2010-04-06 Thread Daniel Miller
 I'm looking forwarding to hearing your responses.


Are you sure about that? :)

 Here's my personal perspective. Our current users get grumpy when we change 
 the wire protocol across major versions - I suspect that losing backwards 
 compatibility at the repository level would be a deal-killer for many. (I 
 know it would be for me, since I have hundreds of repositories with multiple 
 years of history.) Because of that, I doubt that I'll contribute meaningfully 
 to a new project. I'm also a little hesitant to call it rdiff-backup, since 
 it is a complete rewrite. Maybe rdiff-backup-ng (or something like that) 
 would be a good compromise?

Hmm, ok, I'll rename it. It will likely be a completely new project. I'd like 
to explore deduplication anyway, which requires an even bigger divergence from 
the rdiff-backup design (it will likely eliminate the current mirror in favor 
of a block-level database, but it solves a host of other cross-platform issues 
so its appealing to me).

As it is, I believe the current repository design is flawed with a performance 
issue that gets worse with bigger backup sets and long-term use. I don't know 
if that can be fixed without changing the repository structure. You also 
mentioned that unicode support will require a transition period--I'm not sure 
if this implies changing the repository structure, but thats what it sounds 
like to me.

 I'm a little torn - I don't want to discourage you from starting from scratch 
 at all, but I think that the current codebase has lots of value in it that 
 make it worth salvaging. I can understand where you're coming from to start a 
 new version, yet I wonder if you might not be underestimating the amount of 
 work required to bring it to parity with the current codebase. Supporting OS 
 X resource forks and Windows ACLs, for example. A lot of value that I see in 
 rdiff-backup is in its myriad of workarounds for handling all sorts of 
 situations, from simple things like chmod'ing unreadable files temporarily to 
 be able to back them up, to handling backups from a unix (case-sensitive) 
 file system to a windows (case-insensitive) one.

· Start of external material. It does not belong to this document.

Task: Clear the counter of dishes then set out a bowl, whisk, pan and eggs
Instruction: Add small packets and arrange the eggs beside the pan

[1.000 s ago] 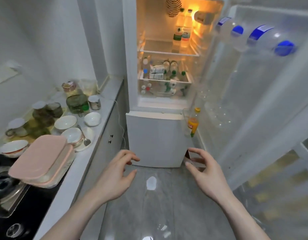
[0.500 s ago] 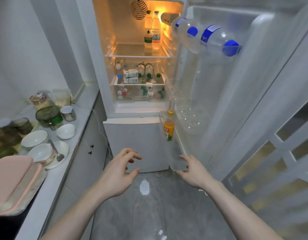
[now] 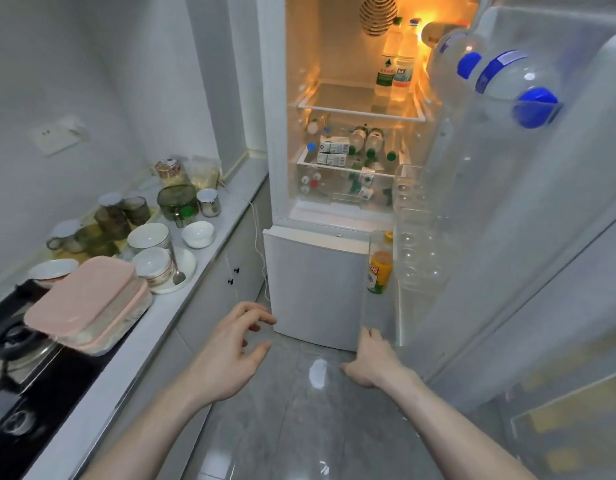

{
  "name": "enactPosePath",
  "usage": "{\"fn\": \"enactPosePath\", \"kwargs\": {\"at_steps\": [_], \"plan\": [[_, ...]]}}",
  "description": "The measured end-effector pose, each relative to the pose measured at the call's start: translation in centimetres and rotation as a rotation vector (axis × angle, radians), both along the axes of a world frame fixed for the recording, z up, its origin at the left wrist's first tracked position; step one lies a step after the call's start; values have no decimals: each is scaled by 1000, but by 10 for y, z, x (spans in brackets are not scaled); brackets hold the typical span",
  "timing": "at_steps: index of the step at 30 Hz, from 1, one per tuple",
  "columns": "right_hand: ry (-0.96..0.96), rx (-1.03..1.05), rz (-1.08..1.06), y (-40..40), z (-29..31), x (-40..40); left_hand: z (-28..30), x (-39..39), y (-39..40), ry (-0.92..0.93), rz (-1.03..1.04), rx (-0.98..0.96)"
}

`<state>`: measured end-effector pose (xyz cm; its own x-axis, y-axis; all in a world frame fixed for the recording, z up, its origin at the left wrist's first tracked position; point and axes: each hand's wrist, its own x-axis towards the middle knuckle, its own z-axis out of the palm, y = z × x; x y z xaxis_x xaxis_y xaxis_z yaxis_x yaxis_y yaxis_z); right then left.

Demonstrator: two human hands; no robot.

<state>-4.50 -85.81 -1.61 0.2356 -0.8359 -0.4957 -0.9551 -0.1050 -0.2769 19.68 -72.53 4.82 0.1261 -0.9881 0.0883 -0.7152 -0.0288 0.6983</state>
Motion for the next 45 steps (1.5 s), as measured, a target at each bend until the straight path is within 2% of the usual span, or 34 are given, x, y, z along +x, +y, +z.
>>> {"fn": "enactPosePath", "kwargs": {"at_steps": [7, 13, 17, 23, 32, 38, 45], "plan": [[-93, 11, 54, -7, 12, 78, 21, 39, -2, -32, 38, -37], [-349, -111, 207, 3, 40, 133, 28, 88, -2, -53, 46, -61], [-509, -239, 305, 11, 63, 143, 25, 118, -4, -69, 39, -66], [-661, -213, 340, -2, 89, 163, 29, 148, -17, -70, 49, -91], [-645, -173, 392, -66, 103, 226, 32, 187, -30, -124, 173, -79], [-679, -128, 495, -121, 99, 264, 32, 219, -59, -139, 341, -48], [-606, -257, 672, -207, 91, 287, 33, 230, -101, -124, 506, -50]]}}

I understand the value in supporting many different systems. I was not 
intending to drop that feature, although it may take some time to implement (I 
might point out here that it's going to take time to get tests written for the 
current system too, which is sorely needed to continue development beyond 
simple bug fixes). A notable thing that is missing is OS X ACLs. ACLs have been 
turned on by default since Mac OS 10.5, so technically rdiff-backup can no 
longer make a complete backup of a modern OS X system.

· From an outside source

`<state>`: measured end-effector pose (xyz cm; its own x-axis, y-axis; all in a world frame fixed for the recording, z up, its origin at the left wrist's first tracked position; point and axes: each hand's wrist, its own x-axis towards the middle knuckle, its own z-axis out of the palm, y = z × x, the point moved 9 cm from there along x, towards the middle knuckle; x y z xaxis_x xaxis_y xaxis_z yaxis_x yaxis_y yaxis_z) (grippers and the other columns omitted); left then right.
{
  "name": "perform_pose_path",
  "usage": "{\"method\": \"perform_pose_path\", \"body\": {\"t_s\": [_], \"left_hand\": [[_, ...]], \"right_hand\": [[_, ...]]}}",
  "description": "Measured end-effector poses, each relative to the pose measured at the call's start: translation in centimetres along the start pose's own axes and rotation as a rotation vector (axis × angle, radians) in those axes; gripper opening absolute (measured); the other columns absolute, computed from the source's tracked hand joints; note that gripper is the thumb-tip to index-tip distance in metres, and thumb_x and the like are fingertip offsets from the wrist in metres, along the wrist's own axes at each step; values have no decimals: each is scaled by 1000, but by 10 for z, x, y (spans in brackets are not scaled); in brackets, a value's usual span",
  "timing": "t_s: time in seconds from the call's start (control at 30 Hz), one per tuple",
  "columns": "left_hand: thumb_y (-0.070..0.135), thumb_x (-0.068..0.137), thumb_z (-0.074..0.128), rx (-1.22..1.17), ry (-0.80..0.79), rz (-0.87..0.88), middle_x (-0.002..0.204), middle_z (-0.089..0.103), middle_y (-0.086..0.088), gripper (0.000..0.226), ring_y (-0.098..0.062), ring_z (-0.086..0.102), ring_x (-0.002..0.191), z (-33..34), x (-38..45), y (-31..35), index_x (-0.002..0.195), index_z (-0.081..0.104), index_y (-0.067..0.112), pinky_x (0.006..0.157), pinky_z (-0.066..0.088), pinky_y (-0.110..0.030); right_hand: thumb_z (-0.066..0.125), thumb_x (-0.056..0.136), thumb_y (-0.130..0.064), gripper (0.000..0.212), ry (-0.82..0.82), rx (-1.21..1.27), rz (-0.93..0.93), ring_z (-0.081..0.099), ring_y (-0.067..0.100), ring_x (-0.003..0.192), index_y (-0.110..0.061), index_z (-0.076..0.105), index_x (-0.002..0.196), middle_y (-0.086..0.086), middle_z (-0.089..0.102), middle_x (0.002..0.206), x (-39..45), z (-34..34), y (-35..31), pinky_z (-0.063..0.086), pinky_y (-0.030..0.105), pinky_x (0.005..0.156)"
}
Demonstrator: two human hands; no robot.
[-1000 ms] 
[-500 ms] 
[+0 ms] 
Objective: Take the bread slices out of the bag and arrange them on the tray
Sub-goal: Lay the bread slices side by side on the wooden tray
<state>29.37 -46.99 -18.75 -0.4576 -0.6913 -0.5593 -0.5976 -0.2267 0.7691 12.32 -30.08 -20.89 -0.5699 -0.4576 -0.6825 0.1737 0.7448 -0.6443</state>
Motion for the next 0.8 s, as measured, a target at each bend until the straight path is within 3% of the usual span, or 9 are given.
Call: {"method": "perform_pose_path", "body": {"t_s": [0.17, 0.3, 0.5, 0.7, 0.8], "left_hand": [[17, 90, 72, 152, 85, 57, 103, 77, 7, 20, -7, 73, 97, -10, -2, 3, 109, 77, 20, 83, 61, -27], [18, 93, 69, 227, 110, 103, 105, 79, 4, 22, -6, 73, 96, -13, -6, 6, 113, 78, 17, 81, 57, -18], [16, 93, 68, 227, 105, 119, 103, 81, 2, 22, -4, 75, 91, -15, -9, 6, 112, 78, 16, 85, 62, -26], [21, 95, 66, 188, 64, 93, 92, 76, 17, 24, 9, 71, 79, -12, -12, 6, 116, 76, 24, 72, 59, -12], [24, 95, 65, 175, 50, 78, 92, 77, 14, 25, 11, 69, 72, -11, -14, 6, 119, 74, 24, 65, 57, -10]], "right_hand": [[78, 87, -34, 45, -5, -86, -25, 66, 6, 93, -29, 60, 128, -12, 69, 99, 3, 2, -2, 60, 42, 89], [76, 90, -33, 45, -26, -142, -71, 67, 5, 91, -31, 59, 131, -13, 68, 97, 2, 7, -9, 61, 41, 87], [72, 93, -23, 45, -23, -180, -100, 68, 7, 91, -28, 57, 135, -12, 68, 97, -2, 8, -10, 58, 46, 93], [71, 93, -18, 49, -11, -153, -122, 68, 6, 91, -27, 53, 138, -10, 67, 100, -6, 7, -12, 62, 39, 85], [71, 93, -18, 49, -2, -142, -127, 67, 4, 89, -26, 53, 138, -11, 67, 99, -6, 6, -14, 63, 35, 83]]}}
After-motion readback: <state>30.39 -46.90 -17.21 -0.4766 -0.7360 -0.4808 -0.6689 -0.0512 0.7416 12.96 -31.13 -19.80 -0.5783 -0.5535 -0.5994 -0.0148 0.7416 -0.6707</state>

One of the problems with the current design is that many of these 
platform-specific features were tacked on after the core design had hardened. 
That contributed to the rather poor quality of the current codebase. Things 
really need to be more modular. I'm not saying this can't be done with the 
current codebase, but it's going to be really hard, especially if the current 
system has to be fortified with tests before anything new can be written.

 Personally, I'd like to have your help developing tests for the current 
 codebase.

I'm not feeling very excited about that...

 I really think that if we come up with good functionality tests, we can 
 refactor the codebase to the point where we can start writing unit tests. 
 However, that's certainly less enjoyable than starting from scratch(!), so I 
 can't blame you for not getting excited about that.

Maybe, but I probably won't be the one getting it to that point.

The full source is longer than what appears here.